▶ TASK: Could you please return each line of the data that has the word "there"?

▶ DATA FOR PROCESSING:
# # # # #

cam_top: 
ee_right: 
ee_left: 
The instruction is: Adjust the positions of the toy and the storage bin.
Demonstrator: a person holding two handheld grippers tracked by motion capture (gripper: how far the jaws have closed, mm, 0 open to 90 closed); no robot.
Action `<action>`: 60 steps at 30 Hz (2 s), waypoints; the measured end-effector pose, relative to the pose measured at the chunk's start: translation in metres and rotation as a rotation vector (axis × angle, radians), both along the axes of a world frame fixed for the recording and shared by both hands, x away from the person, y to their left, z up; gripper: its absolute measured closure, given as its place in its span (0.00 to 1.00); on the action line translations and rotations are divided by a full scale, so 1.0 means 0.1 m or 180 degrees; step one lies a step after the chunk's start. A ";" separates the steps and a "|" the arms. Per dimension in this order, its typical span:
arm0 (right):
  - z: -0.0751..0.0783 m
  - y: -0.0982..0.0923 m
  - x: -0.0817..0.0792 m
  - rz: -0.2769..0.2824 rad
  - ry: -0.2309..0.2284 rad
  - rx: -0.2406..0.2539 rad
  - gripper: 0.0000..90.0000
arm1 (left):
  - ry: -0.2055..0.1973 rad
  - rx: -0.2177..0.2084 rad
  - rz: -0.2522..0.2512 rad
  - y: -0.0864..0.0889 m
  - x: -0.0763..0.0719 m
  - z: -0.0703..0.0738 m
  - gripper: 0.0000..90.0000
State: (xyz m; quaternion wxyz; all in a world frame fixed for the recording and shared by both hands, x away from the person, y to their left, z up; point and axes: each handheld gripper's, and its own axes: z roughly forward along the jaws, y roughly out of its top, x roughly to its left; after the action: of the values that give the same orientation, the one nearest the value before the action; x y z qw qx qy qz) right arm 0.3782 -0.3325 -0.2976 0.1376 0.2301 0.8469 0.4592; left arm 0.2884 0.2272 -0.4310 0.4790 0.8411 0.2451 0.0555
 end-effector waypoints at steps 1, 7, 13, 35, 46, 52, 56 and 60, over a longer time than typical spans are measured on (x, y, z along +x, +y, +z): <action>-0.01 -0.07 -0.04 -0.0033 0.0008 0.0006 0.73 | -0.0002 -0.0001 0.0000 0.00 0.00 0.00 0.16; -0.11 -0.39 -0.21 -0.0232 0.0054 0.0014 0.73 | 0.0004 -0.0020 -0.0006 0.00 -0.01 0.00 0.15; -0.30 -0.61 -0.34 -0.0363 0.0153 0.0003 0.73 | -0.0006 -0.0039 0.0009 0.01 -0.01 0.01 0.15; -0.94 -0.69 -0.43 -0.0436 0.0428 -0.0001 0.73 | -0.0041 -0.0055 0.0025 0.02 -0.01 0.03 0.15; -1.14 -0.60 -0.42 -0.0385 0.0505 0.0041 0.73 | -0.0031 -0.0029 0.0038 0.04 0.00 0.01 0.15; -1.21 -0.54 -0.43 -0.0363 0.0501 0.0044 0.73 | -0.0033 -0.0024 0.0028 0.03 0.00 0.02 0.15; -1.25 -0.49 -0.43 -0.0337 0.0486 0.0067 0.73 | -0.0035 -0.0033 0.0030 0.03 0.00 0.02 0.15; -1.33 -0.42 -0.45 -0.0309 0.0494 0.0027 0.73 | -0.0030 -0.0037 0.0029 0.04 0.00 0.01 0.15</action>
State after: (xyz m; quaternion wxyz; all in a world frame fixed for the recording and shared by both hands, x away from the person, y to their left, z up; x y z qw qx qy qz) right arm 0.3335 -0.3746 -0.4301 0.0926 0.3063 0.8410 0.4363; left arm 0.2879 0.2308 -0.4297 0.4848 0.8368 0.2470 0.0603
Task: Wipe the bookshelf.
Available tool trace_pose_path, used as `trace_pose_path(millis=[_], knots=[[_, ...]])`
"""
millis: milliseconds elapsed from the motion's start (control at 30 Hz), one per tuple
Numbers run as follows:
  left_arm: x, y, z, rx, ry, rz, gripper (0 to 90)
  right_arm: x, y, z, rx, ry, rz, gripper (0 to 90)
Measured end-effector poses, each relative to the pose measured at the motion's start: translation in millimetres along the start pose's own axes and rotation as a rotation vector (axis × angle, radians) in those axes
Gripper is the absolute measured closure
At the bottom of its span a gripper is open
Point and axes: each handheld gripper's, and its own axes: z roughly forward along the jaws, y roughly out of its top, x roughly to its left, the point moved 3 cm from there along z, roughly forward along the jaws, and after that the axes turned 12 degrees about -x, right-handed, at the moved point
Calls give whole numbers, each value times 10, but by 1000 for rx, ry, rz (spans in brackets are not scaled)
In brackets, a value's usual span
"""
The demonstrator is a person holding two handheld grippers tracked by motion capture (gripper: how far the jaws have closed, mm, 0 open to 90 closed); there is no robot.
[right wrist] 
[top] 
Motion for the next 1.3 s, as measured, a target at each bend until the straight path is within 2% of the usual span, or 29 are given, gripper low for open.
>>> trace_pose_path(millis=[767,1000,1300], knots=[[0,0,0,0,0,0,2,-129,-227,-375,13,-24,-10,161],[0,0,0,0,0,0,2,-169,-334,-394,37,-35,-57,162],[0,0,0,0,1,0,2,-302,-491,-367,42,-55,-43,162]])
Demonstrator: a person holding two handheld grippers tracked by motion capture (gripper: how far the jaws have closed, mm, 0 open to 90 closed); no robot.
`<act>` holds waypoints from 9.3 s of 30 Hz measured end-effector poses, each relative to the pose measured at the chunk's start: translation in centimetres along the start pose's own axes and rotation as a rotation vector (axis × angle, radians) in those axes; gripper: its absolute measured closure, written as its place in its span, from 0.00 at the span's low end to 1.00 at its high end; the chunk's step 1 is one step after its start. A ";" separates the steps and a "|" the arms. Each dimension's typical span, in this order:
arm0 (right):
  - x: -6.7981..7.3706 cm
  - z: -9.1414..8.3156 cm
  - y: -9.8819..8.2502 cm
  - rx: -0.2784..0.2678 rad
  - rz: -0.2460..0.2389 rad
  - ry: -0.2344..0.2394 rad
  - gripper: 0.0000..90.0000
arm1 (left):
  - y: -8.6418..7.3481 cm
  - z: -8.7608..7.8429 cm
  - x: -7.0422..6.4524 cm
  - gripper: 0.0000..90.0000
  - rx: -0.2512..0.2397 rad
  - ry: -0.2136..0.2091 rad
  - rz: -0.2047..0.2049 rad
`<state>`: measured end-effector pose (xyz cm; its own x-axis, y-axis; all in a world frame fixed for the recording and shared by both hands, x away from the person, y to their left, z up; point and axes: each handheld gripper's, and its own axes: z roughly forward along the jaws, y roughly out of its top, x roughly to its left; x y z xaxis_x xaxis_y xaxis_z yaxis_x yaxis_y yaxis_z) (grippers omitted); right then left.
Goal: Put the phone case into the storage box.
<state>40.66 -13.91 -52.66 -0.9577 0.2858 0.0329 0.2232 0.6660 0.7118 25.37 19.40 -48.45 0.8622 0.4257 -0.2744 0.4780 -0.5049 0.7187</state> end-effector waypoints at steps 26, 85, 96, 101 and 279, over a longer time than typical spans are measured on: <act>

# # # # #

▶ YOUR RESPONSE:
Point and axes: each handheld gripper's, and its own axes: z roughly forward along the jaws, y roughly out of its top, x roughly to its left, the point moved 3 cm from there along z, roughly forward along the jaws, and after that the axes turned 12 degrees about -x, right-handed, at the moved point
The demonstrator is a person holding two handheld grippers tracked by motion capture (gripper: how far the jaws have closed, mm, 0 open to 90 closed); there is no robot.

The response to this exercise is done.